→ WHAT YOU ARE ASKED TO DO:
From the entries below, copy exactly the lines from the one that contains "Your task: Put" through the one that contains "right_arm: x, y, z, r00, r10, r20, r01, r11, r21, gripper", both included, and only those.

→ INPUT DATA:
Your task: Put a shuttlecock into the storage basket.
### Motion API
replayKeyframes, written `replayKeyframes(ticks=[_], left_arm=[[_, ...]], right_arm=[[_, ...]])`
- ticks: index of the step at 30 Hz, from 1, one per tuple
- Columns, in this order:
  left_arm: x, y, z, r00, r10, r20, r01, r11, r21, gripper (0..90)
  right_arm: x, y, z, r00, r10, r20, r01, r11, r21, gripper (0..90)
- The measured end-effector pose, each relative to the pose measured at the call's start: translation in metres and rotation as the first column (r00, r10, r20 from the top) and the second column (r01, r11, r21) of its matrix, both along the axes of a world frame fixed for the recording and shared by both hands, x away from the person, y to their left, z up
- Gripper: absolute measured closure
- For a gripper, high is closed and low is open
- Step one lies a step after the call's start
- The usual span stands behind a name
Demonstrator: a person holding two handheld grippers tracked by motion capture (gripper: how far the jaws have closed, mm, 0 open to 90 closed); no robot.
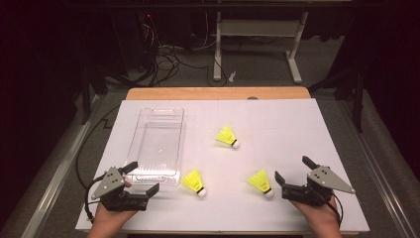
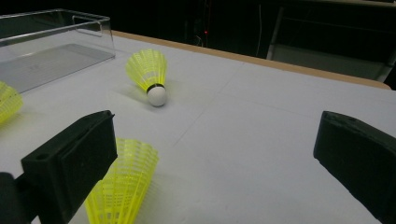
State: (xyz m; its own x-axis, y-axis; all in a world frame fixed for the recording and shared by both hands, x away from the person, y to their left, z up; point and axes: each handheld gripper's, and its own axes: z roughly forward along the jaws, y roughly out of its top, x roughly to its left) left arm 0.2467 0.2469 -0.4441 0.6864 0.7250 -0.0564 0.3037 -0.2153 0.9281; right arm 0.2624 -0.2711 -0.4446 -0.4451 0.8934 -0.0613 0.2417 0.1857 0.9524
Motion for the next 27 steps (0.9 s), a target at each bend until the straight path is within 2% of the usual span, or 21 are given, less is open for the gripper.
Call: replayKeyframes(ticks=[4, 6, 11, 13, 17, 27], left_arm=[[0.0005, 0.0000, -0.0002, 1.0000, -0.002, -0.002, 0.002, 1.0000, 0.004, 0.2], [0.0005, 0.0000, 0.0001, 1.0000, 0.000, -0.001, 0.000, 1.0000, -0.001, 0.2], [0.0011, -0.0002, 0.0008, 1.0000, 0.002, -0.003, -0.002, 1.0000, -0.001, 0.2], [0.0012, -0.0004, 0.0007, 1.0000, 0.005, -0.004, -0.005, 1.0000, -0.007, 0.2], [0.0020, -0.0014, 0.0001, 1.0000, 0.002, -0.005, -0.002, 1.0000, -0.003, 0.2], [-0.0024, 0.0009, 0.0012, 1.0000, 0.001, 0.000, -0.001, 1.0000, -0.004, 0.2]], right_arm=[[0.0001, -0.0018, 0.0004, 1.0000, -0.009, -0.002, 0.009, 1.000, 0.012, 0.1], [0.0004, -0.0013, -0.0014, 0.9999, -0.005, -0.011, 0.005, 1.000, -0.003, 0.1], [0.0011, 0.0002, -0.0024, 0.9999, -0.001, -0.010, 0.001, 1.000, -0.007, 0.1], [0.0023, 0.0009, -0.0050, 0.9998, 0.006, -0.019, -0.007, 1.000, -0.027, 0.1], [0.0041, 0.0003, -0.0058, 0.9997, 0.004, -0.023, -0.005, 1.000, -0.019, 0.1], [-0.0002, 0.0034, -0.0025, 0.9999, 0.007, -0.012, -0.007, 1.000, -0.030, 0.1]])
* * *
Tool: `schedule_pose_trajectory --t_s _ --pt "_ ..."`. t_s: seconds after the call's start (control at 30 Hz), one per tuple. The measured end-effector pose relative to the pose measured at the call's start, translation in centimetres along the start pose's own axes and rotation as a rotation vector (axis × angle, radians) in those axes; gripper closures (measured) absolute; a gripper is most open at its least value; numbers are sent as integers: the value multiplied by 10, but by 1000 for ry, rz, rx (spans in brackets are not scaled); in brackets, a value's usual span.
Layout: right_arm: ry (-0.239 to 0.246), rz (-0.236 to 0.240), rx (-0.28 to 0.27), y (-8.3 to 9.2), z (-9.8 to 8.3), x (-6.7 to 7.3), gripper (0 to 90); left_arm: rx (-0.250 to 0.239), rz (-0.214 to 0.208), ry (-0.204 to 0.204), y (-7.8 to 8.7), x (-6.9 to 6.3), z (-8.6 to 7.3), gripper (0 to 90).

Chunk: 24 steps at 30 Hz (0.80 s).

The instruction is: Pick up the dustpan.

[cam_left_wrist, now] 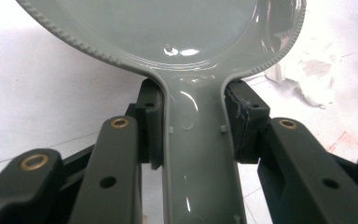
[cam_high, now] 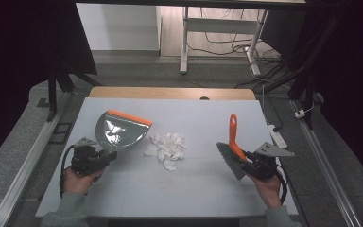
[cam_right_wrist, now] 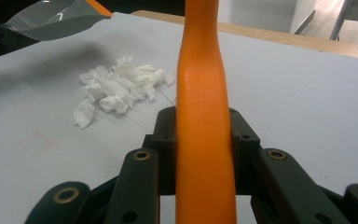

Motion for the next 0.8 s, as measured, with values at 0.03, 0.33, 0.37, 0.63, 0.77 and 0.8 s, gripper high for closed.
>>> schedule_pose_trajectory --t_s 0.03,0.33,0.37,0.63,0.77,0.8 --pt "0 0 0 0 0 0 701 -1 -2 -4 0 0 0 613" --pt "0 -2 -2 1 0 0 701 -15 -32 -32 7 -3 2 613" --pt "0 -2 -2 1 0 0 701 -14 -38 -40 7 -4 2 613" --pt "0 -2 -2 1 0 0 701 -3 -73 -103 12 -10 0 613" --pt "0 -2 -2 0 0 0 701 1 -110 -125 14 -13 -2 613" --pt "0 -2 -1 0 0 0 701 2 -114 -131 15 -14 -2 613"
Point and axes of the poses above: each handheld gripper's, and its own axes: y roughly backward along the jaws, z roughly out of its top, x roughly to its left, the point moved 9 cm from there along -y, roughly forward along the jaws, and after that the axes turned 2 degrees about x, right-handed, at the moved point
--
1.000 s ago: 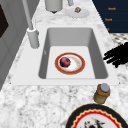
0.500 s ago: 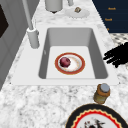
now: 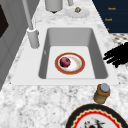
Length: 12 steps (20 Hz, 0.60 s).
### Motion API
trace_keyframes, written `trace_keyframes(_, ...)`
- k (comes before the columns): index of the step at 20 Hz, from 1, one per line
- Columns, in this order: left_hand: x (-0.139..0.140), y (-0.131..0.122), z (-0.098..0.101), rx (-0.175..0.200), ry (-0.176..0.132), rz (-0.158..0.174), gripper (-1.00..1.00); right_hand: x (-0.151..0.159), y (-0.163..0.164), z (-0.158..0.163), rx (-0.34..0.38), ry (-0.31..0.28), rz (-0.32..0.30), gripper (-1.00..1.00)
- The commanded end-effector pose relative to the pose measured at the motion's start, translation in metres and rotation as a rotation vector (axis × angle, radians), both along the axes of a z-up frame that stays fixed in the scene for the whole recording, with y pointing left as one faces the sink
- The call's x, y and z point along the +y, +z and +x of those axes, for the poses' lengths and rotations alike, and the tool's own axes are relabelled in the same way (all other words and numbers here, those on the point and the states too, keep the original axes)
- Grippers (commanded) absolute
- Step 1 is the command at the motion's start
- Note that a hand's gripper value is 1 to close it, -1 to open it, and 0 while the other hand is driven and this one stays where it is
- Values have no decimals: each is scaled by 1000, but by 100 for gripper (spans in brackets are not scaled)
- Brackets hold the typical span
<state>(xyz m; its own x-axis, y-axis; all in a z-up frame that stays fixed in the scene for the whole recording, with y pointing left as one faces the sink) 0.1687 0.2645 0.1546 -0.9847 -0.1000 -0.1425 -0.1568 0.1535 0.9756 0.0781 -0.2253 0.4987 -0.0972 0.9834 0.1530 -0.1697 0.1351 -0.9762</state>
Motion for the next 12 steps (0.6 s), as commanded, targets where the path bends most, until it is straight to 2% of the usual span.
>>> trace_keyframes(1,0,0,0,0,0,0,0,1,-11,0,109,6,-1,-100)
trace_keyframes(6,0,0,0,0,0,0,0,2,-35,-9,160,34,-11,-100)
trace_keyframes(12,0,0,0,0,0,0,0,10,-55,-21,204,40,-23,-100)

→ WRITTEN RESPONSE:
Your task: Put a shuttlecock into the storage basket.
### Motion API
replayKeyframes, written `replayKeyframes(ticks=[_], left_arm=[[_, ...]], right_arm=[[_, ...]])`
- ticks: index of the step at 30 Hz, from 1, one per tuple
- Columns, in this order:
  left_arm: x, y, z, r00, r10, r20, r01, r11, r21, gripper (0..90)
  right_arm: x, y, z, r00, r10, r20, r01, r11, r21, gripper (0..90)

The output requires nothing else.